1. **Fal Account**: Sign up at [Fal Platform](https://fal.ai/)
2. **API Key**: Generate an API key from your account dashboard
3. **Model Access**: Ensure access to the Wizper transcription model

### Required Environment Variables

* `FAL_KEY`: Your Fal API key for authentication

## Configuration

### FalSTTService

<ParamField path="api_key" type="str" default="None">
  Fal API key. If not provided, uses `FAL_KEY` environment variable.
</ParamField>

<ParamField path="aiohttp_session" type="aiohttp.ClientSession" default="None">
  Optional aiohttp ClientSession for HTTP requests. If not provided, a session
  will be created and managed internally.
</ParamField>

<ParamField path="task" type="str" default="transcribe">
  Task to perform (`"transcribe"` or `"translate"`).
</ParamField>

<ParamField path="chunk_level" type="str" default="segment">
  Level of chunking (`"segment"`).
</ParamField>

<ParamField path="version" type="str" default="3">
  Version of the Wizper model to use.
</ParamField>

<ParamField path="sample_rate" type="int" default="None">
  Audio sample rate in Hz. When `None`, uses the pipeline's configured sample
  rate.
</ParamField>

<ParamField path="params" type="FalSTTService.InputParams" default="None" deprecated>
  Configuration parameters for the Wizper API. *Deprecated in v0.0.105. Use
  `settings=FalSTTService.Settings(...)` instead.*
</ParamField>

<ParamField path="settings" type="FalSTTService.Settings" default="None">
  Runtime-configurable settings for the STT service. See [Settings](#settings)
  below.
</ParamField>

<ParamField path="ttfs_p99_latency" type="float" default="FAL_TTFS_P99">
  P99 latency from speech end to final transcript in seconds. Override for your
  deployment.
</ParamField>

### Settings

Runtime-configurable settings passed via the `settings` constructor argument using `FalSTTService.Settings(...)`. These can be updated mid-conversation with `STTUpdateSettingsFrame`. See [Service Settings](/pipecat/fundamentals/service-settings) for details.

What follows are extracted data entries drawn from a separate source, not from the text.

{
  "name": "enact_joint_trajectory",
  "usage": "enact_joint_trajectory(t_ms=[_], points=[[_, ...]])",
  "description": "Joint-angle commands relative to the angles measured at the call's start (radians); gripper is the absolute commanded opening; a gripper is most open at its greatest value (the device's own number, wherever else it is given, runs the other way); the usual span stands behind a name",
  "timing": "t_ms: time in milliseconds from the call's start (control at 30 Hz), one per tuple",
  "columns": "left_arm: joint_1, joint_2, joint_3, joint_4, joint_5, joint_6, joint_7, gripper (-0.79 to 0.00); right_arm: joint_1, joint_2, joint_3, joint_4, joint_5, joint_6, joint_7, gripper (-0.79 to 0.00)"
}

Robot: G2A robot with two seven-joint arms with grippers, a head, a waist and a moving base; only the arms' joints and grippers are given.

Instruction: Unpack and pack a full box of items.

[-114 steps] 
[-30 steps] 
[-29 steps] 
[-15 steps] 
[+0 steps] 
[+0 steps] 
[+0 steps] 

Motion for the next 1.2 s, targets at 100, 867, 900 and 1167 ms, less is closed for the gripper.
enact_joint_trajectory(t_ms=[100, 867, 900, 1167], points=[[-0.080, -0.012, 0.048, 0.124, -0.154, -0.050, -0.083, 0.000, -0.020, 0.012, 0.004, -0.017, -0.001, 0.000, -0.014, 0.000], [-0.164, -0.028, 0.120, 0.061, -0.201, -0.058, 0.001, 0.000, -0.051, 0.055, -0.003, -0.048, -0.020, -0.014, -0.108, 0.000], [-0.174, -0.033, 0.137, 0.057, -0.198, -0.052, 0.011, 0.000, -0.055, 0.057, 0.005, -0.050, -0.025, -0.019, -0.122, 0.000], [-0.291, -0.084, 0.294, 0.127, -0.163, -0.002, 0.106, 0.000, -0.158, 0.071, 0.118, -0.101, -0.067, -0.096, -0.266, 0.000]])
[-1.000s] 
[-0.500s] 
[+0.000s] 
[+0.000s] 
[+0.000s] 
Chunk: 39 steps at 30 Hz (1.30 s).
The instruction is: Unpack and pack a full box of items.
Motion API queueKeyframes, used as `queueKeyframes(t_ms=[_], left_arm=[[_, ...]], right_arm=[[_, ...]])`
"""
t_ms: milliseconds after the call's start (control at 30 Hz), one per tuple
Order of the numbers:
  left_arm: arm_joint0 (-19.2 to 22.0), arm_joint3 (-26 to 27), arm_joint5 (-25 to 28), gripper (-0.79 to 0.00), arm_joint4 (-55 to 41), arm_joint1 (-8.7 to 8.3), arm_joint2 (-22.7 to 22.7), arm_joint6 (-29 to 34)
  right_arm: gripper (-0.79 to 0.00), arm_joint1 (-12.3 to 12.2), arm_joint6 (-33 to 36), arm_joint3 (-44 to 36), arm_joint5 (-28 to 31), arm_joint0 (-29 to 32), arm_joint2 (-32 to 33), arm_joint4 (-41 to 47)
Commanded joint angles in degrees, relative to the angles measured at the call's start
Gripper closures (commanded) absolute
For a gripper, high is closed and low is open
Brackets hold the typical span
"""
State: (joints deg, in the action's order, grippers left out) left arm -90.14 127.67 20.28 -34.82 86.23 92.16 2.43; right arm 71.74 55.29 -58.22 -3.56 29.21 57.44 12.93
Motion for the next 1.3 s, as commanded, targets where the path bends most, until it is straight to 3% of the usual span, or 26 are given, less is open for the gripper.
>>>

| Parameter  | Type              | Default       | Description                                                        |
| ---------- | ----------------- | ------------- | ------------------------------------------------------------------ |
| `model`    | `str`             | `None`        | STT model identifier. *(Inherited from base STT settings.)*        |
| `language` | `Language \| str` | `Language.EN` | Language of the audio input. *(Inherited from base STT settings.)* |

## Usage

### Basic Setup

```python theme={null}
from pipecat.services.fal.stt import FalSTTService

stt = FalSTTService(
    api_key=os.getenv("FAL_KEY"),
)
```

### With Custom Parameters

```python theme={null}
from pipecat.services.fal.stt import FalSTTService
from pipecat.transcriptions.language import Language

stt = FalSTTService(
    api_key=os.getenv("FAL_KEY"),
    task="transcribe",
    version="3",
    settings=FalSTTService.Settings(
        language=Language.ES,
    ),
)
```

### Translation Mode

```python theme={null}
stt = FalSTTService(
    api_key=os.getenv("FAL_KEY"),
    task="translate",
    settings=FalSTTService.Settings(
        language=Language.FR,
    ),
)
```

<Tip>
  The `InputParams` / `params=` pattern is deprecated as of v0.0.105. Use
  `Settings` / `settings=` instead. See the [Service Settings
  guide](/pipecat/fundamentals/service-settings) for migration details.
</Tip>

## Notes

* **Segmented processing**: `FalSTTService` inherits from `SegmentedSTTService`, which buffers audio during speech (detected by VAD) and sends complete segments for transcription. This means it does not provide interim results -- only final transcriptions after each speech segment.
* **Translation support**: Set `task="translate"` to translate audio into English, regardless of the input language.
* **Wizper versions**: The `version` parameter selects the underlying Whisper model version. Version `"3"` is the default and recommended for best accuracy.